Say, friends! Are you looking for something to do this summer? Can you not think of anything better to do than pay godawful amounts of money for the privelege of sitting on a sun deck sipping watery pina coladas while self-satisfied warmongers listen to each other pontificate? Then The Weekly Standard Cruise is for you!

Starting at only $2000, you can join the editorial staff of The Weekly Standard as you wind your way up the breathtaking natural beauty of the Alaska coastline and talk about how it would be improved by the addition of a few off-shore oil rigs. You'll thrill to such exciting activities as the New Media Seminar with Terry Eastland and Jonathan Last, the "Why Barack Obama is Doomed" panel discussion with Freddie Barnes and Claudia Winkler, and the always-exciting Mandatory Lifeboat Drill! Where else can you sit around drinking a twelve-dollar cocktail and listening to a lobster-stuffed Bill Kristol complain about how we haven't invaded Iran yet, while, halfway around the world, another American soldier has his face blown off by an IED? Unless you're Susan Scheinberg, nowhere but on the TWS Cruise! Sign up today!

3 comments:

Nigel R. said...

As long as it gets me back in time for BLOGGING MAN 2007, two nights in Reno with Hooting Hugh Hewitt, Crazy Pammy and Warner Todd Huston amongst so many others....
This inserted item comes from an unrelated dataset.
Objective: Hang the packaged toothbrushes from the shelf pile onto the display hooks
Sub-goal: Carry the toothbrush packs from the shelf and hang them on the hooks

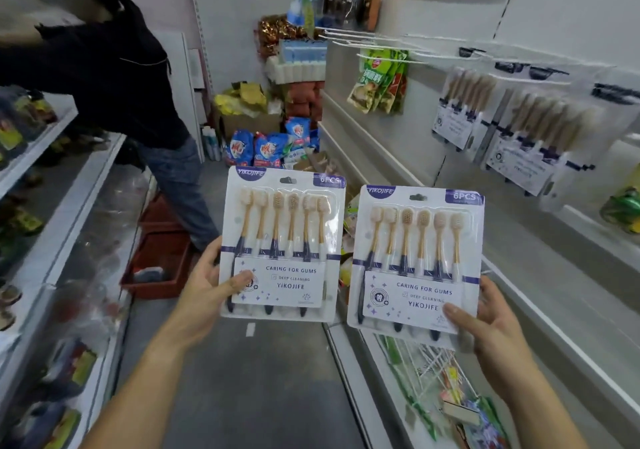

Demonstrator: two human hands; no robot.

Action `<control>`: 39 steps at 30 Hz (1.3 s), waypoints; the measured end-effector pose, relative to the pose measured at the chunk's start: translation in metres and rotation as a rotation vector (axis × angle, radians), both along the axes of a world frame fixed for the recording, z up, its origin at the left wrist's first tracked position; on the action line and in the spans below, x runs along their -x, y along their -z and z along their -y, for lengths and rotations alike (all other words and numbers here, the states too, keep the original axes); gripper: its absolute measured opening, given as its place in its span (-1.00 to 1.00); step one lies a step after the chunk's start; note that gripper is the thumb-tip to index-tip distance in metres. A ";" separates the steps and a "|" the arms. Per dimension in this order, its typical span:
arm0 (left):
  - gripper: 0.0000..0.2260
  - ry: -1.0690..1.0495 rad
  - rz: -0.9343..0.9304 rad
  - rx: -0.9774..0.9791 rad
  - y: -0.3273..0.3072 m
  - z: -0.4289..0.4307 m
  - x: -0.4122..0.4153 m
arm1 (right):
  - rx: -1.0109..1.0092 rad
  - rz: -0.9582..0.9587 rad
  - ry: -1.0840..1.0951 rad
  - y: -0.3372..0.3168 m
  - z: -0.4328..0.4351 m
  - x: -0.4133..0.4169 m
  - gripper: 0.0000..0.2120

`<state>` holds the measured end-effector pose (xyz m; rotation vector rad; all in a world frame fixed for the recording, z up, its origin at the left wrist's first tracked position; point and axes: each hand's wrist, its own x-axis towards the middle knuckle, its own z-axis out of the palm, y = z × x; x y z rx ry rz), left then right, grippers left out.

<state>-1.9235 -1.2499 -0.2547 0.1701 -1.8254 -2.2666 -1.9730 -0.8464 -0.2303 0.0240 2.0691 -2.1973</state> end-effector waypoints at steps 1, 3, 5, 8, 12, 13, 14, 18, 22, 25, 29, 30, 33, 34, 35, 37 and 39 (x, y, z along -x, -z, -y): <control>-0.17 0.016 0.009 -0.006 0.001 0.013 0.016 | -0.005 -0.008 0.006 -0.002 0.014 0.012 -0.39; -0.17 0.042 0.025 -0.005 0.003 0.038 0.052 | -0.012 0.002 0.026 -0.007 0.040 0.035 -0.28; -0.33 0.055 0.025 -0.012 0.004 0.061 0.091 | -0.018 0.004 0.064 -0.012 0.063 0.058 -0.34; -0.34 0.100 0.027 -0.016 0.004 0.082 0.146 | -0.022 -0.001 0.107 -0.013 0.083 0.092 -0.41; -0.40 0.164 0.026 -0.017 0.011 0.090 0.216 | 0.010 0.016 0.165 -0.004 0.093 0.131 -0.28; -0.41 0.180 0.028 -0.021 0.012 0.089 0.235 | 0.014 0.019 0.184 -0.001 0.094 0.142 -0.29; -0.41 0.203 0.031 -0.016 0.013 0.090 0.255 | 0.023 0.025 0.201 0.004 0.094 0.153 -0.31; -0.41 0.259 0.031 0.028 0.017 0.084 0.321 | 0.023 0.032 0.217 0.015 0.100 0.201 -0.01; -0.42 0.320 0.039 0.070 0.008 0.075 0.379 | 0.031 0.035 0.306 0.011 0.101 0.237 -0.02; -0.43 0.372 0.039 0.068 0.002 0.064 0.413 | 0.067 0.032 0.379 0.011 0.096 0.250 -0.22; -0.38 0.464 0.042 0.063 0.005 0.049 0.462 | 0.075 0.040 0.532 0.001 0.102 0.252 -0.18; -0.35 0.505 0.047 0.053 0.006 0.046 0.476 | 0.073 0.039 0.584 -0.001 0.105 0.249 -0.10; -0.32 0.677 0.051 0.033 0.006 0.036 0.510 | 0.028 0.039 0.733 0.001 0.117 0.229 -0.01; -0.33 0.726 0.052 0.026 0.005 0.031 0.518 | 0.017 0.036 0.768 0.002 0.123 0.221 -0.13; -0.33 0.765 0.047 0.018 0.003 0.026 0.524 | 0.015 0.028 0.806 0.001 0.128 0.213 -0.28; -0.35 0.828 0.045 -0.006 -0.001 0.016 0.533 | 0.009 0.019 0.905 -0.001 0.138 0.199 -0.44; -0.43 0.885 0.028 -0.020 -0.008 0.007 0.538 | -0.004 0.007 0.998 -0.012 0.151 0.188 -0.35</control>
MISTER LEONARD PIERCE said...

Man, you know, I would almost pay for the privelege of seeing Crazy Pammy live and in person...

Anonymous said...

Don't forget the cruise's grand finale: After unanimously denouncing Bush for not having been conservative enough, they will ceremonially dress up as rats, drill a hole in the hull and literally leap off the sinking ship.